Вечером я неожиданно вспоминаю планы насчет Динки и с сожалением думаю: теперь Марьяне ее не оставишь. Ну да ладно, пристрою куда-нибудь.
Когда я вышел вечером гулять с Динкой, я еще не знал, что поеду на улицу Пушкина.
Алла открыла сразу, будто ждала. Она присела перед Динкой и прижалась щекой к ее голове.
– Альма, Альма, – приговаривала она. – Ты меня помнишь?
Конечно, помнит, в этом не было сомнений. Динка выражала радость, но, как мне показалось, сдерживалась, чтобы меня не обидеть. Поглядывала на меня.
Я снова сидел в старом мягком кресле.
Алла сказала:
– Я себе места не могла найти, когда ты убежал. У тебя такое лицо было! Я боялась за тебя. Ты прости, нехорошо все получилось.
Потом мы ели морскую капусту. А потом она рассказала, что Румянцев умер от опухоли в мозгу. Он трижды тонул (один раз очень страшно, в болоте), раз попал в автомобильную аварию, однажды еле спасся из горящей тайги. Его постоянно окружали опасности. А умер он на больничной койке, прооперированный. Друзья присылали лекарства со всего света, друзей было много. Но не помогли лекарства.
Алле было тяжело об этом говорить. Но она, слава богу, не плакала. Наоборот, глаза у нее стали сухие, даже без блеска, совсем пересохли. А вот голос дрожал.
– Он стал много пить. Я думаю, он знал, что очень болен. А я не догадывалась. Из последней своей партии он приехал загорелый, веселый. Привез новые песни. Мимоходом заметил, что почему-то часто болит голова да пальцы иногда немеют, не может как следует зажать струны на гитаре. Вроде сам удивлялся этому. Потом больница.
– Почему же Динка не захотела с вами остаться? То есть Альма…
– Она ведь здесь никогда и не жила. И Виктор здесь не жил. Бывал. Иногда и день, и два. А жил у матери, и Альма с ним. Он брал ее в поле. Наверно, дом для нее был там, где Виктор. – И вдруг спросила: – Ты к бабушке собираешься?
– Не знаю.
– Съезди. Она, ей-богу, нормальная старуха, незанудная, все понимает, и совсем одна.
Алла захотела меня проводить. Луна была полная и стояла над улицей Пушкина, как электрический фонарь, желто-оранжевый, с мутным ореолом. Алла продолжала вспоминать:
– Отпуск у него был длинный. Я просила, чтобы мы хоть раз поехали вместе к морю.
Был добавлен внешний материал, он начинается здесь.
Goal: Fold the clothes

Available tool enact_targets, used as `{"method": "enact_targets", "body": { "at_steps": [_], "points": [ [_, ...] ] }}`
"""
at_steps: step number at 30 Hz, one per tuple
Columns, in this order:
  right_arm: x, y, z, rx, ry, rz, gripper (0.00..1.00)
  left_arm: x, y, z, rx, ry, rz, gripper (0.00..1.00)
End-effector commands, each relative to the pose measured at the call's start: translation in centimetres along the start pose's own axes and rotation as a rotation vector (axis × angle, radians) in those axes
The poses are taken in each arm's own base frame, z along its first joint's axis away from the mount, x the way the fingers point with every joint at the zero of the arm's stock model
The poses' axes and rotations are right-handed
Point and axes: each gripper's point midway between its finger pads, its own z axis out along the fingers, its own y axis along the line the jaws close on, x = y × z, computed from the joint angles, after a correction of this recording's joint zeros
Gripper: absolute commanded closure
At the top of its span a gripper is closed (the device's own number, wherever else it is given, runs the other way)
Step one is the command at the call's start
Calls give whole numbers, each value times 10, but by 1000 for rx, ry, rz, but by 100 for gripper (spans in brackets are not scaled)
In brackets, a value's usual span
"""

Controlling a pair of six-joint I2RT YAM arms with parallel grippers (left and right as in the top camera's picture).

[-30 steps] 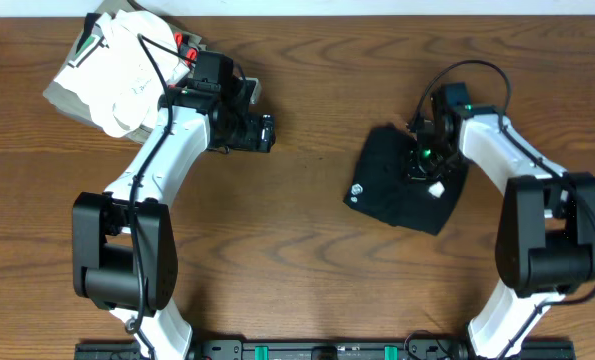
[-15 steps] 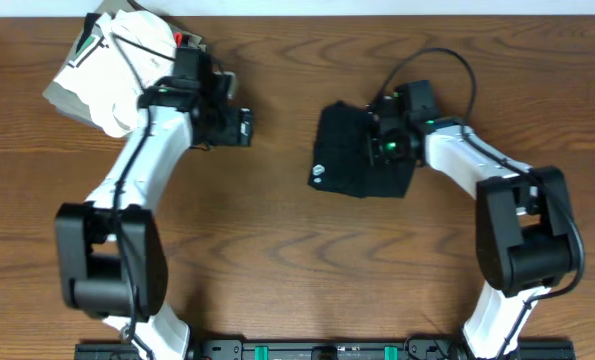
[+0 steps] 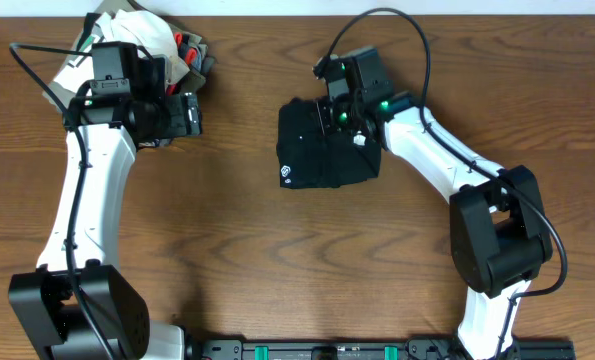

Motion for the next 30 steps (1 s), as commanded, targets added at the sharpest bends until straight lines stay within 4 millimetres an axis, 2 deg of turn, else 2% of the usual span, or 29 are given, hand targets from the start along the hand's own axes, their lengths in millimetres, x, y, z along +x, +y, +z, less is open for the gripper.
{"method": "enact_targets", "body": {
  "at_steps": [1, 5, 7, 10, 12, 15, 19, 21, 25, 28, 30],
  "points": [
    [-37, -3, -20, 21, -51, 37, 71, -7, -26, -14, 77, -34, 49, 12],
    [-72, -29, -66, 85, -67, 98, 44, 0, -65, -10, 154, -14, 74, 12],
    [-85, -55, -94, 147, -79, 147, 37, 1, -84, -9, 178, -17, 109, 13],
    [-90, -97, -132, 242, -88, 229, 29, -1, -118, -7, 228, -42, 113, 13],
    [-85, -125, -151, 282, -84, 288, 28, -3, -143, -6, 264, -62, 118, 12],
    [-66, -164, -174, 334, -51, 384, 28, -3, -171, 4, 254, -85, 108, 12],
    [-41, -197, -197, 378, -9, 487, 27, 6, -205, 30, 235, -93, 116, 12],
    [-32, -209, -206, 394, 2, 525, 27, 14, -227, 47, 254, -86, 125, 12],
    [-22, -220, -216, 409, 16, 566, 26, 30, -266, 80, 300, -82, 161, 12],
    [-19, -221, -218, 413, 24, 574, 25, 47, -282, 101, 313, -52, 166, 12],
    [-18, -221, -218, 415, 29, 569, 25, 59, -284, 109, 305, -19, 176, 12]
  ]
}}
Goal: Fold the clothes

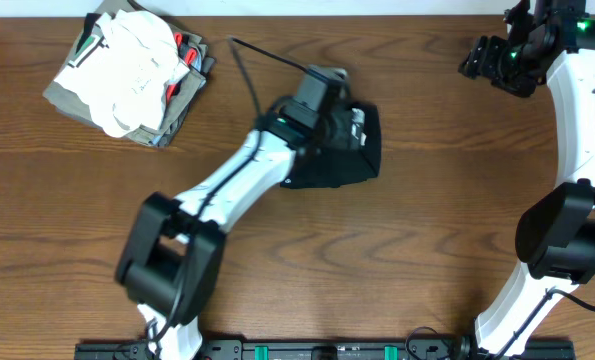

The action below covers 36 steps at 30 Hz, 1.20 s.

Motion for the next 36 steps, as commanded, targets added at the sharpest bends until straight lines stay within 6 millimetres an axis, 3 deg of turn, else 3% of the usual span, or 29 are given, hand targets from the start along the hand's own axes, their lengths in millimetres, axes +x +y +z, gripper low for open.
{"method": "enact_targets", "body": {
  "at_steps": [1, 6, 12, 15, 20, 25, 28, 32, 36],
  "points": [
    [-1, 1, -3, 1, -5, -6, 25, 8, 0, 8, -26, 25, -28, 12],
    [-1, -3, -3, 23, -5, -5, 25, 30, 15, 6, -71, 120, 11, 12],
    [0, -3, -3, 24, -1, -3, 25, 50, 42, 0, -111, 234, 194, 12],
    [2, -4, -3, 26, 8, -1, 25, 50, 68, -6, -186, 254, 210, 4],
    [6, -5, -3, 29, 24, 2, 25, 44, 111, -8, -274, 264, 219, 2],
    [8, -5, -3, 31, 32, 1, 25, 51, 154, -2, -326, 312, 194, 2],
    [9, -6, -3, 38, 33, -6, 25, 51, 170, -4, -336, 322, 200, 2],
    [8, -7, -3, 42, 30, -6, 25, 39, 169, -13, -325, 302, 281, 2],
    [8, -7, -3, 42, 30, -6, 24, 21, 143, -30, -301, 241, 367, 2]
  ]
}}
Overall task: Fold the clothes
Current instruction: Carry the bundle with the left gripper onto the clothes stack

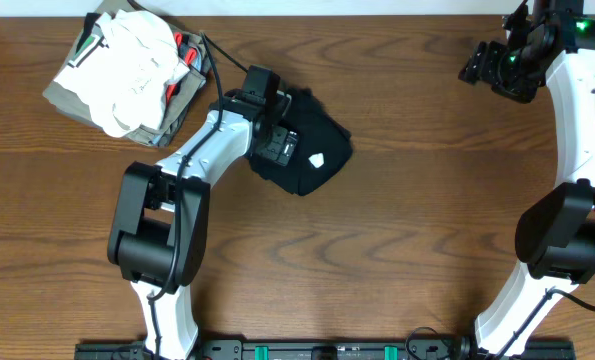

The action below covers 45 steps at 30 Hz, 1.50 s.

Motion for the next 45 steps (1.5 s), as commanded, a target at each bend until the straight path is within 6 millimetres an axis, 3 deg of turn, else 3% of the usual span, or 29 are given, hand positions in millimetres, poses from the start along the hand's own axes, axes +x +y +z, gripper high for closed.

Ничего подобного. Собрал местных мальчишек и ушел с ними в поход. Построили плоты, сплавлялись по Куте. Ты знаешь, сколько мальчишек на похороны пришло! Один мне сказал на кладбище, что всем обязан Виктору, иначе стал бы хулиганом, наркоманом и сидел бы в колонии, и Виктор ему как отец. Они под окнами больницы дежурили…
Все что попало рассказывала. Но мне не было горько, ей было горше.
Прощаясь, она обронила:
– Я – Альма.
Понятно, что она хотела сказать. Только я ведь тоже – Альма.
И вдруг мне пришла в голову мысль: «Повезу Динку к бабушке и оставлю там, а сам буду поступать в Москву».